Tres. Se asume que hay buenas razones para tener miedo, pero no al pobre, sino a la pobreza; no al extranjero, sino al exilio; no a los migrantes, sino a la precariedad y a la intemperie. O sea, que es a los pocos ricos opulentos y no a los muchos desarrapados a los que tenemos buenas razones para temer. Precisamente porque teme a los pocos y no a los muchos, a las élites y a las minorías excluyentes, este feminismo resiste la captura securitaria de nuestra vulnerabilidad que representa el Estado policial, el militarismo, el racismo institucional y el colonialismo. Esas son, precisamente, las reacciones punitivistas del poder que la extrema derecha activa frente a las emergencias que ella misma crea y/o amplifica.

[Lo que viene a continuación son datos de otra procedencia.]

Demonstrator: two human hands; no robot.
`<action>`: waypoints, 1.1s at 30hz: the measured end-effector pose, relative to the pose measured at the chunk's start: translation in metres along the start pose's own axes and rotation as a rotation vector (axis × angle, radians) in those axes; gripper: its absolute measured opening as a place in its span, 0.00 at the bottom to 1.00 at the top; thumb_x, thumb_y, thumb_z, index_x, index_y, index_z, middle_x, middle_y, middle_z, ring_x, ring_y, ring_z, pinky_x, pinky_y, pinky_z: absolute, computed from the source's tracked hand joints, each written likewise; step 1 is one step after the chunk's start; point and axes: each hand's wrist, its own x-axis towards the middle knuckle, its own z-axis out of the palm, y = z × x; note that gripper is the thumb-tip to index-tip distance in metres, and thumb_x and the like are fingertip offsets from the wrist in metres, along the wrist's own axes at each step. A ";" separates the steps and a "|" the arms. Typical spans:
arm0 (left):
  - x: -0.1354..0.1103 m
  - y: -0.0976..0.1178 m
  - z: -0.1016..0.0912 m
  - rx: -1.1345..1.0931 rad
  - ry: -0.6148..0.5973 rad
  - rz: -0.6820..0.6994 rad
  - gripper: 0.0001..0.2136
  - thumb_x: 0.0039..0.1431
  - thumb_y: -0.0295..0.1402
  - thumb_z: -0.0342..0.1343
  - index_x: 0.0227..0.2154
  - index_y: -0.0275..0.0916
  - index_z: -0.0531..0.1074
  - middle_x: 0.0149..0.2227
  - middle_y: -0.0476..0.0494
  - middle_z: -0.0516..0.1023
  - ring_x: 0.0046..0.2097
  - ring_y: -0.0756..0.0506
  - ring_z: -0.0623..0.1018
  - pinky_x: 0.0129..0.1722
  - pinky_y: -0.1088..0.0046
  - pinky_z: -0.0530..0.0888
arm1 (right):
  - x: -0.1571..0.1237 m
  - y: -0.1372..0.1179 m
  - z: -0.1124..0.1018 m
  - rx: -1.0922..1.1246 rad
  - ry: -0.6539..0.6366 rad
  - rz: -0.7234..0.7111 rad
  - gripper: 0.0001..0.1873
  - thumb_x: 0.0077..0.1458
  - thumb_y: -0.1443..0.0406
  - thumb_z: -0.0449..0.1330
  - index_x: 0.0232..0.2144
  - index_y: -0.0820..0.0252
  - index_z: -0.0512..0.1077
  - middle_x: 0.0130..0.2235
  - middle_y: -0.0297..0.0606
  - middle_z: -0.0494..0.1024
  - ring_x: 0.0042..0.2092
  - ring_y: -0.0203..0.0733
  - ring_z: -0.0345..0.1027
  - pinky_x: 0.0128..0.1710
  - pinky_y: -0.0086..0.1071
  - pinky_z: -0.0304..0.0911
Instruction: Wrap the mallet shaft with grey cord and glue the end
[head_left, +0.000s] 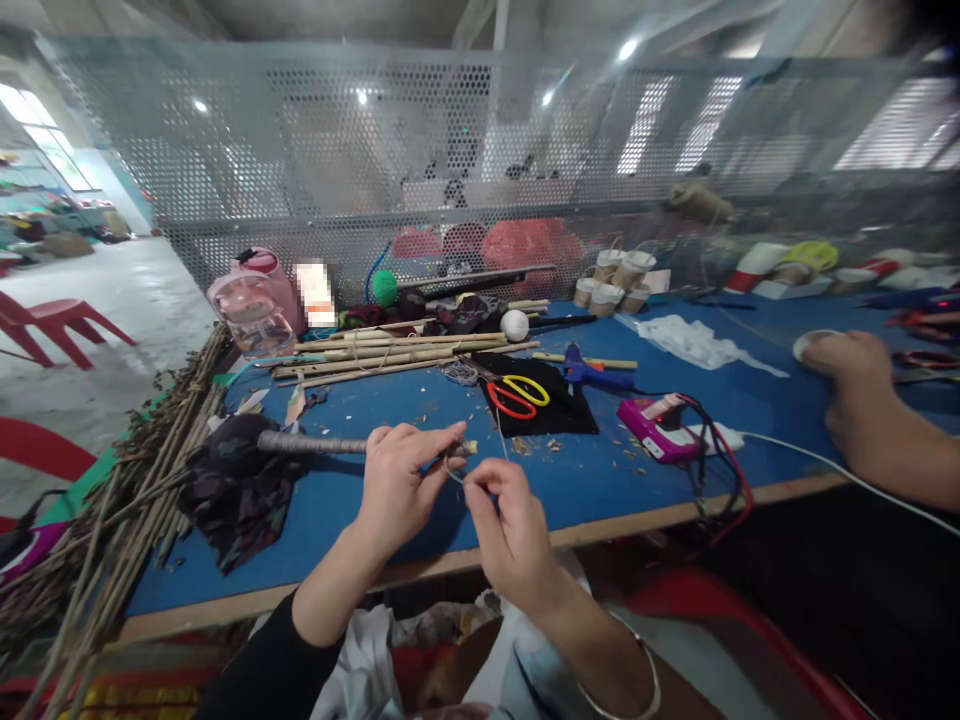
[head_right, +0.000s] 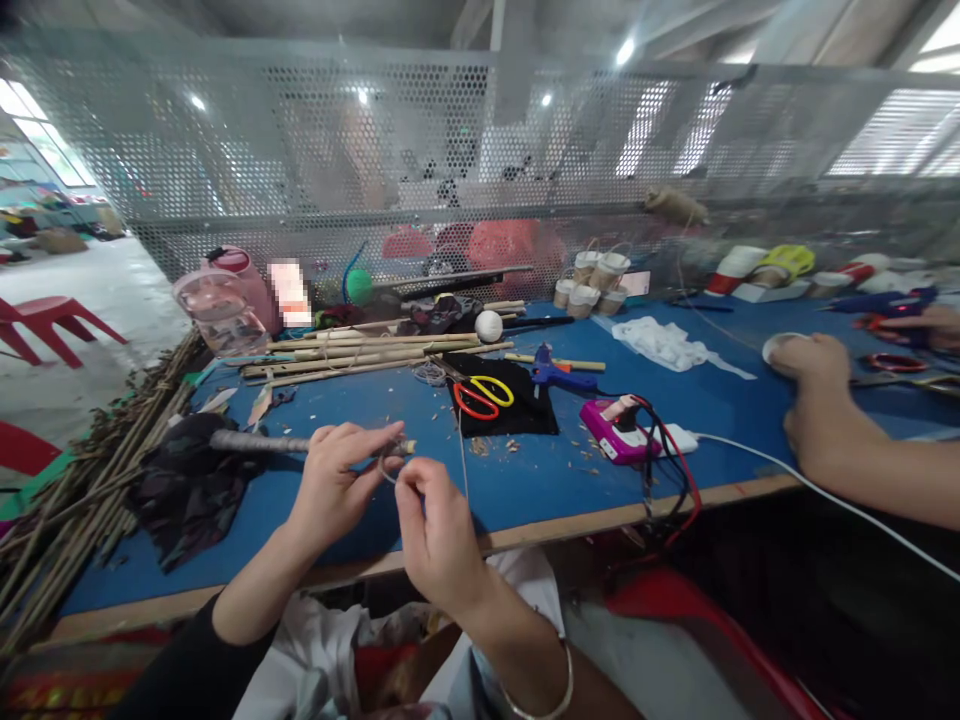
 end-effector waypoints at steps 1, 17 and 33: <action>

Cuatro. Por esta misma razón, el refugio de las feministas no puede ser esa abstracta y fantasiosa comunidad nacional cerrada, excluyente y expulsiva que dibuja el patriotismo de banderas, sino las vivencias cotidianas de interacción, las relaciones afectivas y los vínculos que las mujeres cultivan. Los ‘bienes’ relacionales que necesitamos para vivir y sobrevivir al desamparo. Lo importante aquí no es lo que hemos sido, ni tampoco la narración épico-narrativa de lo que somos, sino lo que queremos ser en común; lo que hacemos y queremos hacer con quienes compartimos un espacio vital concreto. Por eso es siempre más integrador el expediente de la vecindad que el de la ciudadanía.

En la comunidad feminista el eje central no son los intereses personales, las robustas voluntades individuales, ni los deseos de unos pocos, sino las necesidades insatisfechas y de cuidado que tienen los muchos. De manera que, frente al narcisismo, el utilitarismo y la competitividad que solo favorece a los privilegiados, se alza la cultura de la responsabilidad, el hacerse cargo y el cuidado. Se trata de plantear los derechos propios en el marco de una ‘ética del cuidado’ que conceda un valor político a nuestras relaciones y que reconozca las deudas de vínculo que hemos contraído con quienes nos han cuidado, nos cuidan y nos cuidarán. Unas deudas que se proyectan hacia el pasado y hacia el futuro, y que superan, con creces, la visión lineal del tiempo. De modo que aquí es importante la justicia generacional: lo que le debemos a quienes han vivido antes, el deber de memoria, y lo que debemos a quienes vendrán después.

Cinco. El feminismo relacional es anticapitalista y antiproductivista. El capitalismo se apoya en la obtención del máximo beneficio posible en el menor tiempo y con el menor coste posible; crecer de forma indefinida externalizando los costes para que sean otros los que paguen las deudas (la deuda ecológica y la deuda del trabajo en condiciones de explotación). La intención es apropiarse y reapropiarse de lo común bajo el paraguas de una propiedad privada sacralizada e intocable, que deja a los más vulnerables, y a las mujeres en particular, apriorísticamente, al margen del sistema.

De manera que el feminismo tiene que defender la redistribución de la riqueza y el derecho a la subsistencia sobre el derecho a la propiedad, asumiendo que el segundo ha de protegerse solo cuando se orienta a la satisfacción del primero. Garantizar la subsistencia y los bienes comunes exige limitar los bienes privados (propiedad privada) y requiere también de la existencia de bienes públicos (evitar, por tanto, la dominación de unos sobre otros). Las políticas privatizadoras y extractivistas de la extrema derecha son el epítome del clasismo y el supremacismo, y se explican, entre otras cosas, a partir de la pretendida superioridad natural e histórica de unos sobre otros.

En suma: la extrema derecha maneja un imaginario de lo común reaccionario y excluyente que consiste en regresar a los enclaves seguros del pasado: la familia, la iglesia, la clase, el Estado, la nación y la propiedad privada. El feminismo relacional construye otro imaginario de lo común a partir de una comunidad de cuidados amplia e inclusiva, revierte el uso represivo que el poder ha hecho de esas instituciones y alza el cuerpo necesitado y dependiente frente a la lógica abstracta de la dominación.